Local people are very concerned about crime. Many areas of the city suffer extensively from burglary and many people are afraid of aggressive, bullying behaviour not only in the city centre, where students are often victims, but also on local street corners.
We have been at the forefront of promoting new ideas to combat crime and the fear of crime throughout the city.
We championed, against fierce Labour opposition, City Council funding of training and equipment for Neighbourhood Special Constables. The Neighbourhood Special Constable scheme, which is entirely under the control of the local police force, aims to supplement the community policing of the city with a force of special constables whose main task is to help local community police officers in patrolling their local beat. Labour ended support for the scheme when they regained a majority. We will bring back that support.
We believe that, if properly managed, visible policing of this sort, apart from its obvious deterrence and criminal intelligence benefits, helps to build and maintain public confidence in the police. The Neighbourhood Special Constable scheme means more bobbies on the beat. But at the same time it does not detract from the police’s main job of targeting and apprehending criminals.
We also supported the bid from the police for help in setting up a mobile police station to help maintain a presence in priority areas, including the city centre. We will look favourably on similar bids for support from the police in the future.
We promoted the return of park rangers to the city. The presence of informal authority figures such as park rangers can help to reduce anti-social behaviour and we will expand the scheme as soon as we can.
We support the Council’s various efforts to promote crime prevention, including Keepsafe and Gatesafe, and hope to see more support for the growing network of neighbourhood watch schemes. We also recognise the importance of the role of planning and design in new housing developments in helping to prevent crime.
Liberal Democrats believe that when a crime has occurred the most important person is the victim. As a consequence we have argued, for example, for more resources to be made available to Victim Support.
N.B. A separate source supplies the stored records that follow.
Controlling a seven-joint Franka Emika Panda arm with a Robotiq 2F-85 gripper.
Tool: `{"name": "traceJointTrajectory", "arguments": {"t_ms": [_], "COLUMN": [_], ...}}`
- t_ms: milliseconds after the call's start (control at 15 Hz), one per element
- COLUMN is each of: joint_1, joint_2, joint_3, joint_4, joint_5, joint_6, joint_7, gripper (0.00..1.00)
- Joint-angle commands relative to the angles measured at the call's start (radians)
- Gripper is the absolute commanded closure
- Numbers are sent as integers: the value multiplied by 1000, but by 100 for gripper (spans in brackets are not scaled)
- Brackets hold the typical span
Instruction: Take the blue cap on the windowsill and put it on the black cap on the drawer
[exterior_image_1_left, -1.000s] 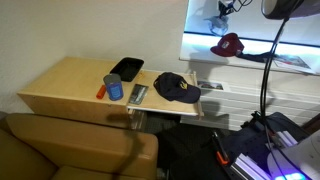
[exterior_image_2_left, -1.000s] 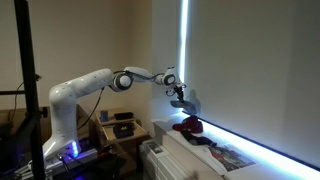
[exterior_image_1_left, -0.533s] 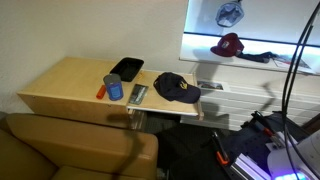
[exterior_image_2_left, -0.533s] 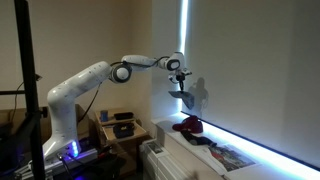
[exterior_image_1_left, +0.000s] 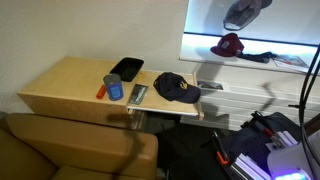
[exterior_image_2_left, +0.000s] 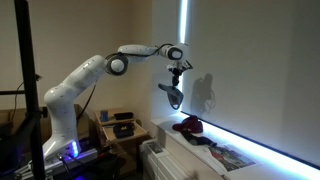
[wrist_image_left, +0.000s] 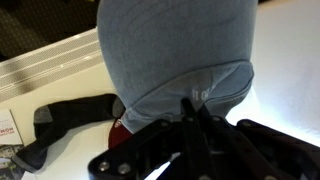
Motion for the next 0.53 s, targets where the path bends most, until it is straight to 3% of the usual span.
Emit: {"name": "traceJointTrajectory", "arguments": {"t_ms": [0, 467], "joint_1": [-9, -20], "joint_2": [-7, -12], "joint_3": [0, -6], "joint_4": [-3, -5], "joint_5": [-2, -24], "joint_6": [-55, -158], "joint_7": [-28, -81], "gripper": [95, 99]}}
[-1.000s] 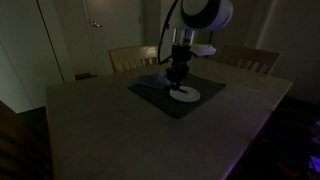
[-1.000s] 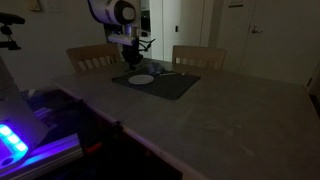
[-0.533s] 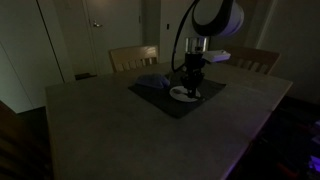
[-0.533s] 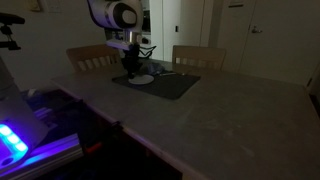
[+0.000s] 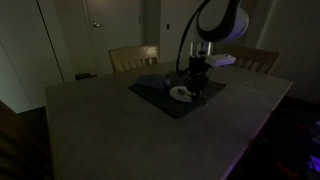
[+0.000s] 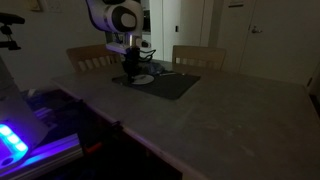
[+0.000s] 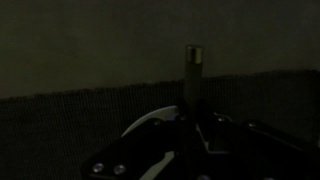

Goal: Put the spoon on the white plate

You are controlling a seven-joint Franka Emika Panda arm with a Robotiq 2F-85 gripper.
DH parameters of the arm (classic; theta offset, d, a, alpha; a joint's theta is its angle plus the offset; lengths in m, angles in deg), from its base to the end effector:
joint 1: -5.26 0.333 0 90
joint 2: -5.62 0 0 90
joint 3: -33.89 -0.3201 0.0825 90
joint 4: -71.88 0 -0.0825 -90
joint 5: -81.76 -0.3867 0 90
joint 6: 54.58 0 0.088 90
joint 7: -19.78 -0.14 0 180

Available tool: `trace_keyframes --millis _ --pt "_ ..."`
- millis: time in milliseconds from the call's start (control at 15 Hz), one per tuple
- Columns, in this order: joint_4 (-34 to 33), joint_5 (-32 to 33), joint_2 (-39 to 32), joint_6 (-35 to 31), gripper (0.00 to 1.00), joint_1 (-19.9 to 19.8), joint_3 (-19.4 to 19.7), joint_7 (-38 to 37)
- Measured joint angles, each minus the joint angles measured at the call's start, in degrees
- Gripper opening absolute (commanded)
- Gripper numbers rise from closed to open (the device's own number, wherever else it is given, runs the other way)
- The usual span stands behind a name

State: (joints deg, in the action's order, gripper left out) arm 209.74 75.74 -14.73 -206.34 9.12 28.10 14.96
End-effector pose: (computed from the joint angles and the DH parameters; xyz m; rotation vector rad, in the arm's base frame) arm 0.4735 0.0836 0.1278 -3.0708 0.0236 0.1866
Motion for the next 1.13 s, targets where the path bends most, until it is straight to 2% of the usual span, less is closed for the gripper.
trace_keyframes --millis 67,133,200,733,867,1133 --pt "0.0 -0.1 0.0 0.0 0.04 0.0 0.0 0.0" --pt "0.0 -0.1 0.0 -0.1 0.29 0.0 0.0 0.0" --pt "0.0 -0.1 0.0 -0.2 0.41 0.0 0.0 0.0" --pt "-0.2 -0.2 0.0 -0.3 0.97 0.0 -0.1 0.1" --pt "-0.4 -0.3 0.5 -0.2 1.00 0.0 -0.4 0.1" --pt "-0.5 -0.3 2.3 0.4 1.00 0.1 -0.9 0.1"
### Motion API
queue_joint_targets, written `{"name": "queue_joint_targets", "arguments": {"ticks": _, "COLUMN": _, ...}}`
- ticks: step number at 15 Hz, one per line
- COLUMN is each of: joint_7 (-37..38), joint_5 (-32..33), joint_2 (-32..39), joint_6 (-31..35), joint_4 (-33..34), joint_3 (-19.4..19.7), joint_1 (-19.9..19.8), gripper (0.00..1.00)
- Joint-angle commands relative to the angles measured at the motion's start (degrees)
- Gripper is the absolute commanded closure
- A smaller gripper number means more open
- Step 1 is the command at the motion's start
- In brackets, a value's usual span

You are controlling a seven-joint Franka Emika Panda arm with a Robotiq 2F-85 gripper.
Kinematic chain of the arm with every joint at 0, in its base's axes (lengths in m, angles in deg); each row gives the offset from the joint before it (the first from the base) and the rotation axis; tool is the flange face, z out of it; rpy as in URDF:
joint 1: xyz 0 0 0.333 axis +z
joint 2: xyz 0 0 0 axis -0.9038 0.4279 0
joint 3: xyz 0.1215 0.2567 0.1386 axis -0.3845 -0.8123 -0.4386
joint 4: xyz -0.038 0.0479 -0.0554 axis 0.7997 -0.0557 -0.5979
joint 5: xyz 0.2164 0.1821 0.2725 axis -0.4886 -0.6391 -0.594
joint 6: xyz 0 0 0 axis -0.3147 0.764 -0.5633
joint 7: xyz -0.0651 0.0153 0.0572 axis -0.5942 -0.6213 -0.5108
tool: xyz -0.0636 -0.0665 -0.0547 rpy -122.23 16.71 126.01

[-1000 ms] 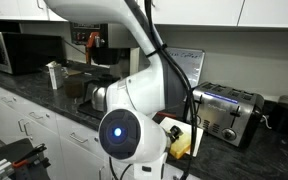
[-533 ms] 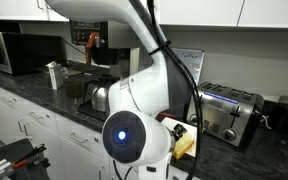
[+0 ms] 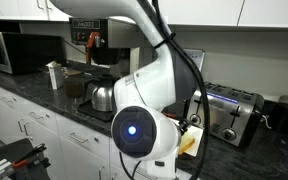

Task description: Take the slice of bread on the plate and put it in the lunch box

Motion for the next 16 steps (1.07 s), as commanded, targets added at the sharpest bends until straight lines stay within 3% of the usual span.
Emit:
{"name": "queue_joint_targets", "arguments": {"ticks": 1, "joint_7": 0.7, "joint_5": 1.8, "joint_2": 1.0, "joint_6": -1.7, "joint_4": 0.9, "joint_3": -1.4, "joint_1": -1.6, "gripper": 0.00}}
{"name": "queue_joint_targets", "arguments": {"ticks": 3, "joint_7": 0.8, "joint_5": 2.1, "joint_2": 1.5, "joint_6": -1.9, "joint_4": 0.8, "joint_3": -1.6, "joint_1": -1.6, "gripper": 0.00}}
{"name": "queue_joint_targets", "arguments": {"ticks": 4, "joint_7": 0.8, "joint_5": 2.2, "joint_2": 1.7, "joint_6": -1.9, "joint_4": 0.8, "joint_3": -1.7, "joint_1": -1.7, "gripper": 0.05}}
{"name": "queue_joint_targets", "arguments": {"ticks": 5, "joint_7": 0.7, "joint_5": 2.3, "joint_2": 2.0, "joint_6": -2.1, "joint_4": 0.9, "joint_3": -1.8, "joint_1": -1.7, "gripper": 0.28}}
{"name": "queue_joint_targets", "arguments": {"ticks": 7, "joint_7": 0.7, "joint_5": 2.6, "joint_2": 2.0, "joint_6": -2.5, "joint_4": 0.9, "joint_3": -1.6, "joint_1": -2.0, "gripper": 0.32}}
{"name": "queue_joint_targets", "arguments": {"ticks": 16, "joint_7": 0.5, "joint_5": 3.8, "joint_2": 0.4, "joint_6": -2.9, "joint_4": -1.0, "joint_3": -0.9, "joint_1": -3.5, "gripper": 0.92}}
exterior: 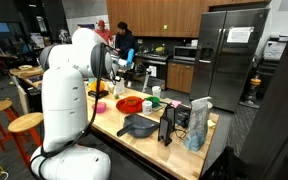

But the council must also help to tackle the causes of crime, especially the processes by which young people go astray. That is another reason why we have given so much support to saving youth work in the city from the cuts that the County Council has made in its community education programme. Although making sure that there are jobs for young people to go to after they finish education is probably more important, the diversion of young people into non-criminal activities is a crucial part of tackling crime at its root. We will therefore restore City Council funding, removed by Labour this year, aimed at repairing the damage caused by County Council cuts in youth work.
While we believe that there is scope for wider sponsorship of crime prevention initiatives, including youth work initiatives, we also believe that council funding is crucial. Resources should be targeted on areas that have crime problems, not just, as in Labour’s Neighbourhood Community Plan, on those areas that happen to vote for Labour councillors. Our neighbourhood rangers scheme will help by making sure that problems such as graffiti and vandalism do not get out of hand.
We deplore Labour’s decision to end the Safer Cambridge Steering Group. The Steering Group gave an opportunity to the council to draw on the expertise of the police and academic criminologists and on the experience of local people and local business in drawing up its crime prevention plan. The bureaucratic ‘Responsible Authority Group’, although a necessary exercise in co-ordinating with the County Council and the police, is no substitute. We will restore previous standards of consultation and will seek to improve on them, for example by bringing in local magistrates.